Credit: MARK WAGNER/AVIATION IMAGES

The Boeing 747 was the first wide-bodied long-range jet — but this terse description does not do justice to a plane which most flight aficionados see as the best jetliner ever built. As it takes off for an intercontinental flight that will last more than 12 hours, a fully loaded 747-400, the latest in the jumbo series, weighs close to 400 tonnes, the equivalent of more than six of the stubby, short-range 737-500s. About 40% of its mass is jet fuel, and its four engines, mounted on wings spanning more than 64 metres, deliver a peak combined thrust of almost 112,000 kg, equal to about 280 MW of power.

The Boeing 747 was developed at the urging of Juan Trippe, founder and then president of Pan American World Airways (Pan Am). It was neither the first airliner powered by gas turbines nor the first successful intercontinental jet: the ill-fated British 106 Comet 1 presaged the jet age in 1952, and it began in earnest in 1958, with the redesigned 106 Comet 4 and Boeing 707.

William Allen, Boeing's boss, gambled the company's future by investing more than twice its worth to build the world's largest passenger jet. The wide body (to allow for two standard ship containers to be placed side-by-side) and the bubble cockpit (for easy loading through an upturned nose) betray the ultimate design intent: in the late 1960s it was expected that supersonic jets would soon dominate all long routes, and 747s would become cargo carriers. That never happened — but the 747, rather than being just another compromise, turned out to be, in the engineer Henk Tennekes' memorable description, the only plane that obeys ruthless engineering logic.

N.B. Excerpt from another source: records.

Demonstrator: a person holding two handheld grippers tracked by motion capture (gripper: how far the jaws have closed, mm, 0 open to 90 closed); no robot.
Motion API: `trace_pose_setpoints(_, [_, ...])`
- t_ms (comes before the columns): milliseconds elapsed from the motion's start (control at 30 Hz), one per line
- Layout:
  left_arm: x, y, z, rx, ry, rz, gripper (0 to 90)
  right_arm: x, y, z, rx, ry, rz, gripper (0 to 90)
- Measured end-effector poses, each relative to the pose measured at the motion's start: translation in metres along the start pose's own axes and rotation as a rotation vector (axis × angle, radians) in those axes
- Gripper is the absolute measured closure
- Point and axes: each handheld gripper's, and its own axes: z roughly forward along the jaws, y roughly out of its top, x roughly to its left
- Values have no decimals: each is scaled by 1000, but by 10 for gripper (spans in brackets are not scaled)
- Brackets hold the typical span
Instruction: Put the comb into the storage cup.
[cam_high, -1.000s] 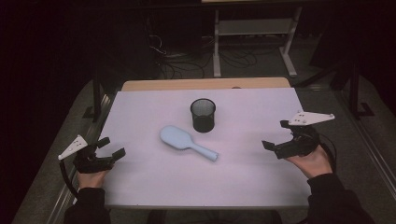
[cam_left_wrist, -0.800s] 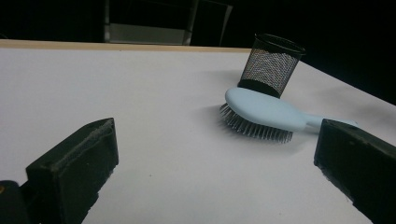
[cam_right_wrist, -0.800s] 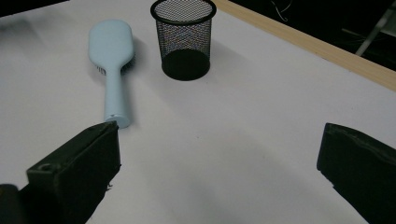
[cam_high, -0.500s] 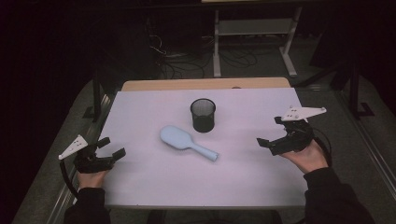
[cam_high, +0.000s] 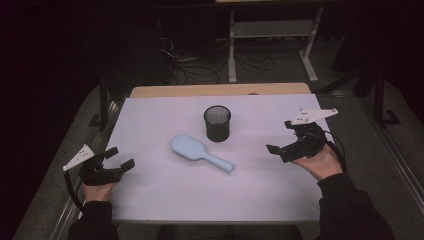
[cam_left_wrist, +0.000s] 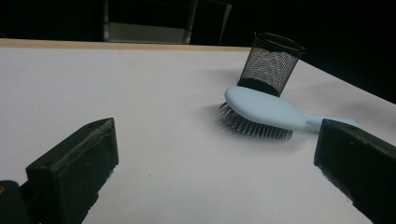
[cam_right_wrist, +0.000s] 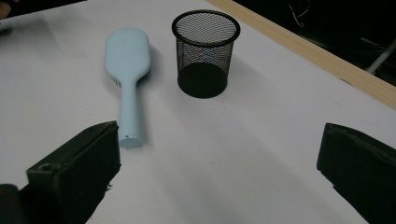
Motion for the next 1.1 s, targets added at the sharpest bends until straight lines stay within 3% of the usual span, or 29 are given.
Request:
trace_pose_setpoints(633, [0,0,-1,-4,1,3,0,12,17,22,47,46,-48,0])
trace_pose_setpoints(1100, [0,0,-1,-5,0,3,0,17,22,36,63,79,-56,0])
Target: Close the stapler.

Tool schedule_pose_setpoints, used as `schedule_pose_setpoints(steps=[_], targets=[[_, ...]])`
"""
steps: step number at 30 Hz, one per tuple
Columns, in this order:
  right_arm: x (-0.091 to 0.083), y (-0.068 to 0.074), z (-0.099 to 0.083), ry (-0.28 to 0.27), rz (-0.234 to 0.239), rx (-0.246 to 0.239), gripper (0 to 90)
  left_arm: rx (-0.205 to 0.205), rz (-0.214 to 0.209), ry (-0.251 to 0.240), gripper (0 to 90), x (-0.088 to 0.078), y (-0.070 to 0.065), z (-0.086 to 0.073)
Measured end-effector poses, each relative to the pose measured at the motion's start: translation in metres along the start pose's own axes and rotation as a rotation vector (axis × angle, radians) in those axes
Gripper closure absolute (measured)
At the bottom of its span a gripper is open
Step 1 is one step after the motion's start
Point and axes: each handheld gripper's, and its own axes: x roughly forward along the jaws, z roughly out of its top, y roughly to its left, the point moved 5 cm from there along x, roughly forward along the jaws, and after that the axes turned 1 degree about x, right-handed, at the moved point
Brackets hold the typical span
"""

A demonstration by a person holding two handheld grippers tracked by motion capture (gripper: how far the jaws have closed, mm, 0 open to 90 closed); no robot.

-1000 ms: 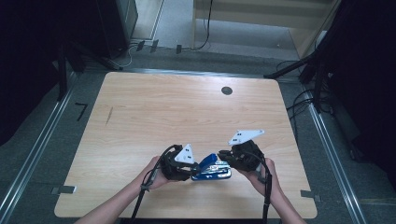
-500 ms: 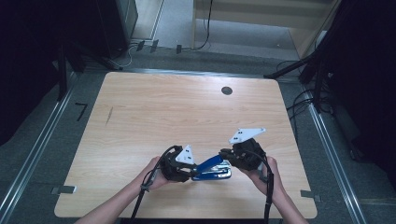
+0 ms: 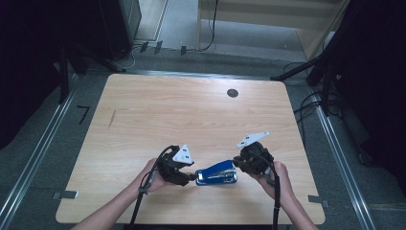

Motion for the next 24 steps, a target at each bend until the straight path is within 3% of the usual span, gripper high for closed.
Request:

To accomplish this, Boeing had to overcome a string of design and financial crises brought about by the ambitious construction schedule, and Pratt & Whitney had to develop the first giant commercial turbofan engines. Incredibly, the prototype took off on 9 February 1969, less than three years after Pan Am ordered its 25 747s. The first scheduled flight on 21 January 1970 came back to the gate after an engine overheated during taxiing; more than five hours later a back-up plane finally left New York for London.

If only the company's troubles had ended there! During the past three decades, Boeing has seen massive cyclical layoffs, strikes, productivity problems, plummeting stock prices and, most recently, a fierce competition with Airbus, whose smaller and slower A340 has a longer range than the 747, and whose planned super-jumbo A3XX is to carry 550–650 people. And Pan Am are not even around any more.

But the accomplishment remains. There are successful companies that produce little of lasting value; and there are troubled, or defunct, enterprises whose daring and vision have changed the world. The Boeing 747 is an icon and a favourite of the jet age. In 1988 came the first redesigned version, the 747-400: passengers do not see the less cluttered digital avionics and programmable displays in the two-crew cockpit, but they can feel the power of new high-bypass turbofan engines, they can see the cruising speed on their monitors closing on 0.9 Mach, and as many as 524 of them can fly nonstop at the edge of the stratosphere from Vancouver to Hong Kong, or from Singapore to London.

The 1,000th 747 was delivered on 12 October 1993, and the count passed 1,230 at the beginning of 2000. So far, the Queen of the Skies — or, more affectionately, the Big Top or Fat Albert — has carried more than two billion passengers, equal to nearly 40% of humanity. Her size, range, speed and economy have made intercontinental flight routine, with steadily declining real costs, as tens of millions of people go to family reunions, business meetings or beaches, and billions of dollars of electronic goods, flowers, clothes and toys move to rapidly changing markets. The growing integration of the global economy in general, and Asia's economic rise in particular, have been closely tied to the international fleet of 747s.

The Boeing 747 combines symbolism and function, beauty and economy: a daring, revolutionary design that has become a powerful symbol of global civilization, an improbably graceful behemoth that ushered in the age of mass intercontinental travel, its allure has not faded after three decades of unprecedented service. Next time you are at a large international airport, find a gate with a 747. Then stand, childlike, with your face against the glass right in front of the plane's huge rounded nose, note the four massive four-wheel bogies, look up at the bubble topping the fuselage, check the enormous engines mounted on a gently arched, variably cambered wing, and sweep to its end where an upturned winglet makes it easy to identify the most modern 747-400 series. Like a Gothic cathedral or a high-flying flock of Canada geese, the 747 is an object of undeniable beauty, graceful daring and irresistible awe. How can that thing fly? How that thing can fly!